Now, in epistemological discussion, great importance is put on understanding such sentences as "The present king of France is bald". The weird thing is supposed to be that there _is_ no present king of France, and yet we know him to be bald. By my way of thinking, the language merely constructs a model which is like any other model. The fact that it may be considered nonsensical by some doesn't enter into its validity as a model. It is "understood", because an audience would be able to answer questions within the context of the model. It doesn't provide "knowledge", but models never do. Can this be epistemology?
Since it's a theory about how we attain knowledge, it must be. Furthermore it's hardly a revolutionary idea. Hegel made a similar distinction in his Encyclopedia between "direct" and "derived" ideas. The idea of the model being distinct from the thing is a fundamental tenet of modern science.
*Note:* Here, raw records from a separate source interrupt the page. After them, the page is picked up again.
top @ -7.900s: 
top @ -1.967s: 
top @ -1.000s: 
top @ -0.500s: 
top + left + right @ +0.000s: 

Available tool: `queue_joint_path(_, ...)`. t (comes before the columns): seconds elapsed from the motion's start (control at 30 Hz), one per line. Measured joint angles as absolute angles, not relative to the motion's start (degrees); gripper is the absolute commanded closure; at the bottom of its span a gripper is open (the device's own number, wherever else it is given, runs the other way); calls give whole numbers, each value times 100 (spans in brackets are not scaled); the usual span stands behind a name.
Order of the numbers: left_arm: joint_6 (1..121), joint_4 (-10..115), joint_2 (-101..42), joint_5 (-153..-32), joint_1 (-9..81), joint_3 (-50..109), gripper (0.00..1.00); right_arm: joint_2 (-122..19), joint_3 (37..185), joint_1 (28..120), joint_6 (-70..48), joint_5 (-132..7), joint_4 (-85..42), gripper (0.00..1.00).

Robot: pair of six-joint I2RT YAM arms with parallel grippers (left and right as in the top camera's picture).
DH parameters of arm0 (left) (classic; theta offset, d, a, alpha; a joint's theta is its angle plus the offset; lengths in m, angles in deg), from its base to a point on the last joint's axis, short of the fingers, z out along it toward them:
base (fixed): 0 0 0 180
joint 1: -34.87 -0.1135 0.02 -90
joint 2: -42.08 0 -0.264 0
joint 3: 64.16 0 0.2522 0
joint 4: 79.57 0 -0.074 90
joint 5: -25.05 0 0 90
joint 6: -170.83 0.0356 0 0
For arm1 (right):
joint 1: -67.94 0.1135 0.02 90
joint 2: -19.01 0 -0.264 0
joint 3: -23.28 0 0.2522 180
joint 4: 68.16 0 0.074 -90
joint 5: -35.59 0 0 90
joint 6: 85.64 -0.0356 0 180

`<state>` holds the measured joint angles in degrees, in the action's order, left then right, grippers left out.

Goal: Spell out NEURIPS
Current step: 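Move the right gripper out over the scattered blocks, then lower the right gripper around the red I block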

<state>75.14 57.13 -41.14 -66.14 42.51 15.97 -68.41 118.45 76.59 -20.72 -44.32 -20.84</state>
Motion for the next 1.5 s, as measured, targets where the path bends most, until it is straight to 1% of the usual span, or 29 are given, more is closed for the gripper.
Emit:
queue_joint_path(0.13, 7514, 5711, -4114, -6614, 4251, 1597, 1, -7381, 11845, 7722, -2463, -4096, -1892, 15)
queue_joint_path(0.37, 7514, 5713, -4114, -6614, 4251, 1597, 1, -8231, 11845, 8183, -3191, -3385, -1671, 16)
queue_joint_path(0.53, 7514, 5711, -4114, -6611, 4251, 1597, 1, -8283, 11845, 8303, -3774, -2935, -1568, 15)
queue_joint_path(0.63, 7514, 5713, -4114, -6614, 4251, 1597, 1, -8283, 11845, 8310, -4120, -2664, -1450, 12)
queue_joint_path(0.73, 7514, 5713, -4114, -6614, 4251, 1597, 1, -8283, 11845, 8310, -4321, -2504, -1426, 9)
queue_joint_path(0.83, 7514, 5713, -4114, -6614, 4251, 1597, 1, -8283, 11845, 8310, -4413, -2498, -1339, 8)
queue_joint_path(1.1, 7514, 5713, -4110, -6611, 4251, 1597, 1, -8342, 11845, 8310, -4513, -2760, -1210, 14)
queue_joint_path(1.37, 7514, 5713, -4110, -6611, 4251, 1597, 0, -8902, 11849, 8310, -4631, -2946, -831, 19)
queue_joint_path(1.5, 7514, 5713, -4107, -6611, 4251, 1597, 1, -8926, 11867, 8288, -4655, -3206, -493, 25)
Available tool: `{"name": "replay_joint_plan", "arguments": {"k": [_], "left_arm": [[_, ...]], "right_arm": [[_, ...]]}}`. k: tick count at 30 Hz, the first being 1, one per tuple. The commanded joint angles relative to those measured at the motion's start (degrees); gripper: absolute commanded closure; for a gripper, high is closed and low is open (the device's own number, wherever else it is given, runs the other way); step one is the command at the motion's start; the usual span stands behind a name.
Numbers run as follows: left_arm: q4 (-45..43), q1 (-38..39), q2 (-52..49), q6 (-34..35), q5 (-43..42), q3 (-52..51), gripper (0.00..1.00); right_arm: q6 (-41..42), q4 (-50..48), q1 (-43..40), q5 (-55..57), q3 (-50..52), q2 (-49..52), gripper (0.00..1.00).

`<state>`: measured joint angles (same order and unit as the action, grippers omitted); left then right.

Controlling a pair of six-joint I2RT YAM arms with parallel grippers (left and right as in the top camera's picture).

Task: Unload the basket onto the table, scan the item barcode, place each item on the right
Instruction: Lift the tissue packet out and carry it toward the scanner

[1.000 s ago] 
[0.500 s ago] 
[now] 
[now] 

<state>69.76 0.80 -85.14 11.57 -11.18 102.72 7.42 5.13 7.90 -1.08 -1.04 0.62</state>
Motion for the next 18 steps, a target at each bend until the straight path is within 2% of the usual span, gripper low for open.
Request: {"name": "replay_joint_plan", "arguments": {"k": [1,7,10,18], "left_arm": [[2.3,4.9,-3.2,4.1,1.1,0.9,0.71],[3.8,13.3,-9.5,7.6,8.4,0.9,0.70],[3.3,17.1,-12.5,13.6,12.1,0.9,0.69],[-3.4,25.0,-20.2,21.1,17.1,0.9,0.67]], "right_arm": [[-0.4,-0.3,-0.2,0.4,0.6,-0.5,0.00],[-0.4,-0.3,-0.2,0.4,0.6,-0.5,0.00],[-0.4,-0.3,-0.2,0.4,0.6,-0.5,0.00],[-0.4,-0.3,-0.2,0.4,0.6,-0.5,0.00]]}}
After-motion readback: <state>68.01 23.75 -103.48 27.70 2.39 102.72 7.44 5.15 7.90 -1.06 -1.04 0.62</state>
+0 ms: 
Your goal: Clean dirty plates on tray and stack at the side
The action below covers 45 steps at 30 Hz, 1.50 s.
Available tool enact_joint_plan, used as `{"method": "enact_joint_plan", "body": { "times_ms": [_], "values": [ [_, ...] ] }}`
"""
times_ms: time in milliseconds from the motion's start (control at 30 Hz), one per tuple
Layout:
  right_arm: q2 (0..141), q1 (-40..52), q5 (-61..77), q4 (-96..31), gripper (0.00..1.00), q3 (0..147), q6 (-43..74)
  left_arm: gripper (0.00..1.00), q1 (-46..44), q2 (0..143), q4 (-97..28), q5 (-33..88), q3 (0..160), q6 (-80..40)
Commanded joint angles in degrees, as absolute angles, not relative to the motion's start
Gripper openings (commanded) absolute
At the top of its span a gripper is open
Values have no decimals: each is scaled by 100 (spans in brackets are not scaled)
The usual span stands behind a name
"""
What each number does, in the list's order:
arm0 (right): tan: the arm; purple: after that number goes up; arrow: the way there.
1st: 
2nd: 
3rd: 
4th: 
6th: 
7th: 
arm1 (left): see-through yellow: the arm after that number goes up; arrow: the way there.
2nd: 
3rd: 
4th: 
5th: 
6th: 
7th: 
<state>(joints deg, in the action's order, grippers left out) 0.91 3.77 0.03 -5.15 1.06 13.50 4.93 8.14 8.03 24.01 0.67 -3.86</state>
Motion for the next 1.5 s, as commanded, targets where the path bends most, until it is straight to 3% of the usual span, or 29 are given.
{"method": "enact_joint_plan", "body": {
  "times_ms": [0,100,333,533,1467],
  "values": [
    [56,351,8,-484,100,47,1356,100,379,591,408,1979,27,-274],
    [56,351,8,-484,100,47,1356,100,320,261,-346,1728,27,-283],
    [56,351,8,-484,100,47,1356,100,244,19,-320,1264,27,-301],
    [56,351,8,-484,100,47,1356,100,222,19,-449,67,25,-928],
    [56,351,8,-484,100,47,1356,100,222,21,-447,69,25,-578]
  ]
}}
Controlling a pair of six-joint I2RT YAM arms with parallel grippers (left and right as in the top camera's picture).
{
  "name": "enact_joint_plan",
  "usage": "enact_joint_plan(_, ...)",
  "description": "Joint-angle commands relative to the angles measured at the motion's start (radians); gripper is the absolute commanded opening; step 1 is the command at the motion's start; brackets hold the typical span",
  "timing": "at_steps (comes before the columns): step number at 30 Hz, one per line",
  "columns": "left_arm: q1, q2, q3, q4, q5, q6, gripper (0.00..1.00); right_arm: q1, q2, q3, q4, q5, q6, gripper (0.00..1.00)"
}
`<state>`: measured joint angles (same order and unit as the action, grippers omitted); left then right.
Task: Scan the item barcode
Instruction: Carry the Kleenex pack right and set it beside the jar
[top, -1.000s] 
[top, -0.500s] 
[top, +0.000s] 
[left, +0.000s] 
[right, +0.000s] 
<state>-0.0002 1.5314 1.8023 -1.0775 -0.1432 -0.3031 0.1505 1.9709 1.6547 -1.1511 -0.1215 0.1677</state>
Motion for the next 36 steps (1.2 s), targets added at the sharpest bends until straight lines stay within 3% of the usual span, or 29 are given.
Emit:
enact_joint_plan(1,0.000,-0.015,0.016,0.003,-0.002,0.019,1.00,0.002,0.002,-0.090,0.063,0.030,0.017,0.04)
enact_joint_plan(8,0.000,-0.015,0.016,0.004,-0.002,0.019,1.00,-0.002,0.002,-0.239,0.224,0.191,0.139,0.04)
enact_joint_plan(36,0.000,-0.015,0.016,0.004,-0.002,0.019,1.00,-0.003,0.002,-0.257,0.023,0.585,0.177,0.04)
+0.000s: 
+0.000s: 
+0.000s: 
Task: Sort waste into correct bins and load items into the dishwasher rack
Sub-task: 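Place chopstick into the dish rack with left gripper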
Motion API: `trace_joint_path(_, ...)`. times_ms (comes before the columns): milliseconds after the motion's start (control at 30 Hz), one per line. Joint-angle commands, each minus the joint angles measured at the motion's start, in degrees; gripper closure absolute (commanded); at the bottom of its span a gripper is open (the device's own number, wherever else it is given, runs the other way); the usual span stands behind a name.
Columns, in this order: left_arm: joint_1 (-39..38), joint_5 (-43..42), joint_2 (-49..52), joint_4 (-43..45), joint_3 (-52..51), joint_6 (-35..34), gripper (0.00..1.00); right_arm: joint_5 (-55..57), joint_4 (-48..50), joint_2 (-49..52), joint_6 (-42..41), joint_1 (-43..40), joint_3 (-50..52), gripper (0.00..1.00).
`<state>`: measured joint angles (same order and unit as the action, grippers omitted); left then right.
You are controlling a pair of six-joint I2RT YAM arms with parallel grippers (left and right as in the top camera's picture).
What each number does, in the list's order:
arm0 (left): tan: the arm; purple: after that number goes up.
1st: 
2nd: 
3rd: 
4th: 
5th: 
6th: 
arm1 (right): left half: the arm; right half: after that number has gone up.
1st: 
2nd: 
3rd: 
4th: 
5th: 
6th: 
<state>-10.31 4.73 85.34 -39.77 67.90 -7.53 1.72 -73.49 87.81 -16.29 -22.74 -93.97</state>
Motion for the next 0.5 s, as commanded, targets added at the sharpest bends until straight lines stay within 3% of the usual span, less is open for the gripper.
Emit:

Put these two concepts together and one arrives very close to my view.
But why spend so much effort on the logical inconsistencies of models placed into alternate contexts? It seems that much of this work is not geared to understanding how we think at all, but toward the very different question of how we can make a machine think. There are those who say we cannot claim to have accomplished the former without fulfilling the latter and those who point out that we will never be sure whether we have fulfilled the latter until we accomplish the former. Fortunately for me, I don't care about this chicken and egg argument. The creation of a thinking machine seems such a remote event that I'm tempted to consider it a modern impossibility and recognize the remote hope that I'll be pleasantly surprised. This means that I ignore the latter question, and the formers relation to it, as moot.
It also means that I'm in the uncomfortable position of abandoning the study of modern epistemology.